Conversation, Information or Communication
We also made a clear distinction between a conversation, an information and a communication.
A conversation is mundane and informal. It's small-talk and there is no definite point. It can happen anywhere, anytime, there is no specific pattern.
An information is formal. It goes one way, from the one who knows to the one who does not know. The boundaries are clear. Think of the flight speech about exits in planes.
The goal of a communication is to say something and that the other party understands it. It is meant to have an impact. It is part what I say, part how I say it, part who I am and part how I am linked to what I say. It's content, form, behavior and relationship.
Make your message clear
You want people to have a before and an after your talk. Because if they don't, what was the point? You must have a message they will remember.

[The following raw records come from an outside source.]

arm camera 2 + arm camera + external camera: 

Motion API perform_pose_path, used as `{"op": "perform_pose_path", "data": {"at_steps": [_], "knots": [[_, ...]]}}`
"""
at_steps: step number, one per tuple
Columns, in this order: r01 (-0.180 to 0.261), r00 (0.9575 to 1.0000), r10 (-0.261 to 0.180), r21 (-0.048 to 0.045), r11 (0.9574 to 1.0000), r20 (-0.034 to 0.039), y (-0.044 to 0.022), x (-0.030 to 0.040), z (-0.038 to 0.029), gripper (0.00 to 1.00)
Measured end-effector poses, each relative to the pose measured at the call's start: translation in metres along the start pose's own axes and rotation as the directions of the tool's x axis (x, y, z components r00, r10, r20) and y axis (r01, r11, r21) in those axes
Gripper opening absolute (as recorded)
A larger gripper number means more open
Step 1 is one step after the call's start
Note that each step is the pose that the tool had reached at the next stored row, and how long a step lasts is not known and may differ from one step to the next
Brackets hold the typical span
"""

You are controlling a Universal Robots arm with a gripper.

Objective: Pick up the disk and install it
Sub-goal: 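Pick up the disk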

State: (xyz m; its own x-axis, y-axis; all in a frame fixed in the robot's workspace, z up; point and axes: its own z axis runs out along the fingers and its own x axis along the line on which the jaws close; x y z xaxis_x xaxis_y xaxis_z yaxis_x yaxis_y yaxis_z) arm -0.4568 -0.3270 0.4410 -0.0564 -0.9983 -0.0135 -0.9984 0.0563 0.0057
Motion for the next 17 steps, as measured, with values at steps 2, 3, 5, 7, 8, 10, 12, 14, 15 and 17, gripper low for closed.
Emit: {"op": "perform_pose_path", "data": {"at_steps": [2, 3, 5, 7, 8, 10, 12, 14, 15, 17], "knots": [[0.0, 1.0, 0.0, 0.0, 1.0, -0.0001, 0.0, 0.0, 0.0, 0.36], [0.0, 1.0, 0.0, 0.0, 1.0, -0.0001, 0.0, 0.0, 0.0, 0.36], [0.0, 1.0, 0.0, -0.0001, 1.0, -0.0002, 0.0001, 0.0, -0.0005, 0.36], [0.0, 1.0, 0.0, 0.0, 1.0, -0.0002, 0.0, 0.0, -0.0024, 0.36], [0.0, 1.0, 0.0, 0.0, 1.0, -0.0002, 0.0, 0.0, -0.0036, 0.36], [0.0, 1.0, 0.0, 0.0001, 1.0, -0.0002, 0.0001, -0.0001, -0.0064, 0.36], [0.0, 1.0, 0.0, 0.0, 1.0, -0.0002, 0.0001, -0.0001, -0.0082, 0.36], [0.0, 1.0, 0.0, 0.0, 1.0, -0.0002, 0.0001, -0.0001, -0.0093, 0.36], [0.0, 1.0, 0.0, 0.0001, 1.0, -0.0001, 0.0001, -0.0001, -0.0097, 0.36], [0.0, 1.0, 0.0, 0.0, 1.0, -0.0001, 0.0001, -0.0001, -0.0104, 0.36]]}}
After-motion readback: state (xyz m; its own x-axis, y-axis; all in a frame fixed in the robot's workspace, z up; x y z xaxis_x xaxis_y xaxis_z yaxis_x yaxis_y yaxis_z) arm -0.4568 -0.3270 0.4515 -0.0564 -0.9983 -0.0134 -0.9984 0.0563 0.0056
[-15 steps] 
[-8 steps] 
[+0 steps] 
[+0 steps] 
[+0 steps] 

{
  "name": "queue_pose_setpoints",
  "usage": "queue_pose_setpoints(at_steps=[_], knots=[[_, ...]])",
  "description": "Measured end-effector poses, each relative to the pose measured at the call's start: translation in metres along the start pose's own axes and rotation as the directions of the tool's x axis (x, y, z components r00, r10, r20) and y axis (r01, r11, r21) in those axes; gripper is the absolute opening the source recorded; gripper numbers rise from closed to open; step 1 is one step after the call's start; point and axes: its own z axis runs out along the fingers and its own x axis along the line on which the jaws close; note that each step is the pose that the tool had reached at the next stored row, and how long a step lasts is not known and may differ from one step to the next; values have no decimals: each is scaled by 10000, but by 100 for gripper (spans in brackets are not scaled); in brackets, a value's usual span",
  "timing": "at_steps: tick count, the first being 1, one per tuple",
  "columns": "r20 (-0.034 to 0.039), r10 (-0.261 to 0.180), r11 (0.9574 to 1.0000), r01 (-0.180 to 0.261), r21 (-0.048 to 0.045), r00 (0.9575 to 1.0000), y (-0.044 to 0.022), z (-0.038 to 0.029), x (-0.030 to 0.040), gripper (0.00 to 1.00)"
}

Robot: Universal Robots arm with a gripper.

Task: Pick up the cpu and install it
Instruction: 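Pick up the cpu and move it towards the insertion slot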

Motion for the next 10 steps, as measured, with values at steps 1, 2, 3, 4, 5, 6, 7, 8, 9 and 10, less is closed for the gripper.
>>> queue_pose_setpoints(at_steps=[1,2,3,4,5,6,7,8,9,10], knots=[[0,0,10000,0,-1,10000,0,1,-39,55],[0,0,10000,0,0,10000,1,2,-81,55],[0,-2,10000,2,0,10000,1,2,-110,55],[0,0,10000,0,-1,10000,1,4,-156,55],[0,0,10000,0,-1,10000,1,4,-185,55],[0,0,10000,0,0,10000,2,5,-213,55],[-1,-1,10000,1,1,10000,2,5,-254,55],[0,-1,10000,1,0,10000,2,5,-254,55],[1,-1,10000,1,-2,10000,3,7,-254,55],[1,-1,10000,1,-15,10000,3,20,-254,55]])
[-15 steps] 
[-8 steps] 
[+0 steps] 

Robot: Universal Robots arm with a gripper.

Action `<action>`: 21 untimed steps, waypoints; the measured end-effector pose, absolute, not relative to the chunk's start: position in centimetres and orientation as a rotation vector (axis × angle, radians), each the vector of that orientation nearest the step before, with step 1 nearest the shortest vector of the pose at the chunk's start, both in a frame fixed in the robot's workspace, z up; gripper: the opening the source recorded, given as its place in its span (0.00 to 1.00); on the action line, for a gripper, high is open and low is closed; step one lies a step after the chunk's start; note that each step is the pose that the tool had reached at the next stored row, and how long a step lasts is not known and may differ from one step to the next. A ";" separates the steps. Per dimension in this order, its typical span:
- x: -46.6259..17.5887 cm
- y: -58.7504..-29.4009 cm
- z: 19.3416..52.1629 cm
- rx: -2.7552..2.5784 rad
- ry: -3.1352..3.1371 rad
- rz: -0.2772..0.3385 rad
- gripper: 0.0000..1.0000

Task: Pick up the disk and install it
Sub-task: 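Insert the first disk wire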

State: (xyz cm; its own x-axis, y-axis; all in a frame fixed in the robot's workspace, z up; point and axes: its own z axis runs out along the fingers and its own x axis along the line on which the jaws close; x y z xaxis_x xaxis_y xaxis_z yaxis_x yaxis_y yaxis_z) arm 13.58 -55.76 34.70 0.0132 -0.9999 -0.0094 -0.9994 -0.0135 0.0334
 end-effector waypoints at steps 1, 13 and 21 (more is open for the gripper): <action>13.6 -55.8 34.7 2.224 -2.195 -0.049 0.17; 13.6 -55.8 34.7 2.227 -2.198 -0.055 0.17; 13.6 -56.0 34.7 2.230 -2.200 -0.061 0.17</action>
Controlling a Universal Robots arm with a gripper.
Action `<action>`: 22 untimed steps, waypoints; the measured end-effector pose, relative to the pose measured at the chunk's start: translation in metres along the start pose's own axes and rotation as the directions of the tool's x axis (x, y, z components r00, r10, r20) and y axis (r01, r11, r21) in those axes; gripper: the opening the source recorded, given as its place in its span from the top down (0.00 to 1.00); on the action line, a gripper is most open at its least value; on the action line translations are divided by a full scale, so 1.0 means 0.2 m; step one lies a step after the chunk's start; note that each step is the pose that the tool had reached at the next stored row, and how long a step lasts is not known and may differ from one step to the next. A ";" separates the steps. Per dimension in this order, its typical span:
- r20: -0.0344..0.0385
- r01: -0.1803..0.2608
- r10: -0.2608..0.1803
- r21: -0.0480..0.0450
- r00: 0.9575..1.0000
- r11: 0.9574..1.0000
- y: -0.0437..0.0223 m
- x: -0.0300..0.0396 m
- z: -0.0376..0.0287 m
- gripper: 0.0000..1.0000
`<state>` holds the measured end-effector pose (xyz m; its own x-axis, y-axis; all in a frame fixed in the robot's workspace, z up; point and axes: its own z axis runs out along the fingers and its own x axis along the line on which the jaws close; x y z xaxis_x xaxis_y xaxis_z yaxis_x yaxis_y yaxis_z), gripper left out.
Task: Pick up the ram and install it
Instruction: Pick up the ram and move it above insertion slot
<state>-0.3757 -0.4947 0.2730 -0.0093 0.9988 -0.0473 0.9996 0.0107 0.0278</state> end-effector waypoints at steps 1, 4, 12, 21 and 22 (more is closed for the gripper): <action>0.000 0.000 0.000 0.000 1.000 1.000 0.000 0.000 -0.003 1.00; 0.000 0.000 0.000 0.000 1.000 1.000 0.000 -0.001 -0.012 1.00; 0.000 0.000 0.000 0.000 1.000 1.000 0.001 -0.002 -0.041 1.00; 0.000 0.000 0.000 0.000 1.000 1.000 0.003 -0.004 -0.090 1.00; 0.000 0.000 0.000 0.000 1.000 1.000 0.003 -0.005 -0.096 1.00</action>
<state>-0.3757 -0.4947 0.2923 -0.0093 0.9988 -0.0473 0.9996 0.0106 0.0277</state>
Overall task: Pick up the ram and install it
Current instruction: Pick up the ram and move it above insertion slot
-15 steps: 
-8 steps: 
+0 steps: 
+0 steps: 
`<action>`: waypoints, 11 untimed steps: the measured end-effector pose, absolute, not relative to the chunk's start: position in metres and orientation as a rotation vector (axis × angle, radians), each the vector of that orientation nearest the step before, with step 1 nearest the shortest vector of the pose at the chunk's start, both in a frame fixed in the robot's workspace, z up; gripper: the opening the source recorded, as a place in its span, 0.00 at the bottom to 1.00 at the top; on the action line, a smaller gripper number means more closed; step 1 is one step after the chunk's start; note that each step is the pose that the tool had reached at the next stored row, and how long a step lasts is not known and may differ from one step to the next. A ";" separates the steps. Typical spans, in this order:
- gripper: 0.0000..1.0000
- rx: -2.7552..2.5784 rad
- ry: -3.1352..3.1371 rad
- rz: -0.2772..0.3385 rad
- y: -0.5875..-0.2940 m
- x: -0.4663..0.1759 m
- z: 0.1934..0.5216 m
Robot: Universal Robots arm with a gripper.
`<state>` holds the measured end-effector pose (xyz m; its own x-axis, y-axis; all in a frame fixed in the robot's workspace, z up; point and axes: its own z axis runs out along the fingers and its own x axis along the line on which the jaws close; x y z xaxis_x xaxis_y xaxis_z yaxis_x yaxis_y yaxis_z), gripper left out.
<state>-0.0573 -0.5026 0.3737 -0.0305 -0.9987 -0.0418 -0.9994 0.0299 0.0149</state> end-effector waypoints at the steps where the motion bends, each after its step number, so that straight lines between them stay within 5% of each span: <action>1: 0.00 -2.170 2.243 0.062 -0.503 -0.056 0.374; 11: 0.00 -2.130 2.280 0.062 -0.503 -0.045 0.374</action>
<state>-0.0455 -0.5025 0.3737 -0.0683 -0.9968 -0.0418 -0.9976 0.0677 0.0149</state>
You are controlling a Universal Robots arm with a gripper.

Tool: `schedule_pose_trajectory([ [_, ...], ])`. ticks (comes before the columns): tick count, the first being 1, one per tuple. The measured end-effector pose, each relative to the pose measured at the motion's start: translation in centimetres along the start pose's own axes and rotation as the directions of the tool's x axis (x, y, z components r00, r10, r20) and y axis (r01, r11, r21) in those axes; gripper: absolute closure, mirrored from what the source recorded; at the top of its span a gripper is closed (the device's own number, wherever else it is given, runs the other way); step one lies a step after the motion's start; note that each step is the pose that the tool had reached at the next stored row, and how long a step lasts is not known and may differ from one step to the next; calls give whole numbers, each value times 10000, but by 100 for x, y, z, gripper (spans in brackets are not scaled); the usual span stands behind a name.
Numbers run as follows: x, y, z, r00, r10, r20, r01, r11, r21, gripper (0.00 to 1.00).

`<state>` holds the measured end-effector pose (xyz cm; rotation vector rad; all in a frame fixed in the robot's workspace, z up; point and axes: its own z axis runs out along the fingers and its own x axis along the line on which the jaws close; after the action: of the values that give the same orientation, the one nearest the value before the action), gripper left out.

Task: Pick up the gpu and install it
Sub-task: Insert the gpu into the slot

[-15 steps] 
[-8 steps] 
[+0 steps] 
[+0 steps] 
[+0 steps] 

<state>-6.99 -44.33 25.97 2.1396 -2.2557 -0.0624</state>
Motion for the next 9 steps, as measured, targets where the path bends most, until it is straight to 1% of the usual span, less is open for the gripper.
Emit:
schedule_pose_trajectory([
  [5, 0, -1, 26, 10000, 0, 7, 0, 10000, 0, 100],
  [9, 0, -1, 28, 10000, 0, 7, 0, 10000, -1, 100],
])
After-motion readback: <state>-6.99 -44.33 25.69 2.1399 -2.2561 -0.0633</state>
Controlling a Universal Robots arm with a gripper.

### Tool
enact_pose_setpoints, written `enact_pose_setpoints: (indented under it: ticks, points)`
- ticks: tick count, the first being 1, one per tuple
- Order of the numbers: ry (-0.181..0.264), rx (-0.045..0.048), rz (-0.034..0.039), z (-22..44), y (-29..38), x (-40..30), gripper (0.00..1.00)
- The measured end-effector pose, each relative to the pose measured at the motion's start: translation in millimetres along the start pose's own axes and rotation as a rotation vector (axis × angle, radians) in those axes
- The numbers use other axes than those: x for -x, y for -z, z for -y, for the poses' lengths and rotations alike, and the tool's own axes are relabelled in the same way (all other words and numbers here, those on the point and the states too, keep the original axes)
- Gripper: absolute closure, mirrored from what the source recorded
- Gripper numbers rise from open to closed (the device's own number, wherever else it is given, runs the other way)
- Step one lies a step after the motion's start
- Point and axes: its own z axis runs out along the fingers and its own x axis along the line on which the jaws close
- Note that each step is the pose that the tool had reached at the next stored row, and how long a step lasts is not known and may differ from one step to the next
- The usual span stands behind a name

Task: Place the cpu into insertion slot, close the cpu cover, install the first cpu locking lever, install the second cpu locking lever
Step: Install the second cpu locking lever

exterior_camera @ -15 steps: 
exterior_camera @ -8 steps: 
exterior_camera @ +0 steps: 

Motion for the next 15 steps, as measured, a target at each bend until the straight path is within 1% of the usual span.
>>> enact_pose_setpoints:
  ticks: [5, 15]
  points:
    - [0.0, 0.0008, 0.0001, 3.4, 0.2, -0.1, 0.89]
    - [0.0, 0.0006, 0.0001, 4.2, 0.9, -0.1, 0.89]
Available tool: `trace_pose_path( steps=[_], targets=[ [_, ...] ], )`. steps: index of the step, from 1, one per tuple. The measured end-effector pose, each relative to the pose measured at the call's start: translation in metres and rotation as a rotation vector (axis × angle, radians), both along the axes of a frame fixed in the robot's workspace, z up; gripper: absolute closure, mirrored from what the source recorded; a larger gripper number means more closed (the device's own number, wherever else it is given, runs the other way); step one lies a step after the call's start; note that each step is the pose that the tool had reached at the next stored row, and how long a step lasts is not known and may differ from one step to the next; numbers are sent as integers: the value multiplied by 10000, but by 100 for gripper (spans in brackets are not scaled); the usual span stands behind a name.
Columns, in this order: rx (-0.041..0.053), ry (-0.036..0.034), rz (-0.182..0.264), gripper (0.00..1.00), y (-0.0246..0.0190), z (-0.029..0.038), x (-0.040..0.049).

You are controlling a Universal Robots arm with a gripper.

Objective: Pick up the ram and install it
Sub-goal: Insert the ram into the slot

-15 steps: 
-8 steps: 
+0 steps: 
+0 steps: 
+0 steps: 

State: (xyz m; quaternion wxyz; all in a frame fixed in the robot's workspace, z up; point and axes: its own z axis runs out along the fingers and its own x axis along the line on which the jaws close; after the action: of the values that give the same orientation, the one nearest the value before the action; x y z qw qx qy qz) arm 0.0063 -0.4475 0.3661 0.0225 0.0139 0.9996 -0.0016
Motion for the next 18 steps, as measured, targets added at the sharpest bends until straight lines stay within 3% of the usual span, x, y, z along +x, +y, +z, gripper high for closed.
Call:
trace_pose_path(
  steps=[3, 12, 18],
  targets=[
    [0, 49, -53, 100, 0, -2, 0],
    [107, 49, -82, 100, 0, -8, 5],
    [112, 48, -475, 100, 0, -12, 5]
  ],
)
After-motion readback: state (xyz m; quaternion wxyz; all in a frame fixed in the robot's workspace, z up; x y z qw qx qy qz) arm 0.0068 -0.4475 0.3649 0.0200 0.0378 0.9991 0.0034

You should be able to pitch that message in one or two short sentences.
Do not hesitate to repeat the message throughout the talk, with different words, but with the same meaning.
Give context to what you say. Give examples, and facts.
People might understand the theory of what you're talking about, but if you give them real examples, they will remember it better once you've finished talking. If it helps the listener understand and remember, you should do it. Remember that the audience is always right. If it's too complex for them, they will stop following.
People have a limited attention span. Maybe you're the first talk of the day and they are not yet fully awake, maybe you're the last talk before lunch and they are hungry, maybe the speaker before you was boring and they are falling asleep, maybe you're the last speaker of the day and they are tired. There are countless ways that the audience will not be in the perfect mood to listen to you. This will not matter if you've adapted your speech so it is really easy to understand.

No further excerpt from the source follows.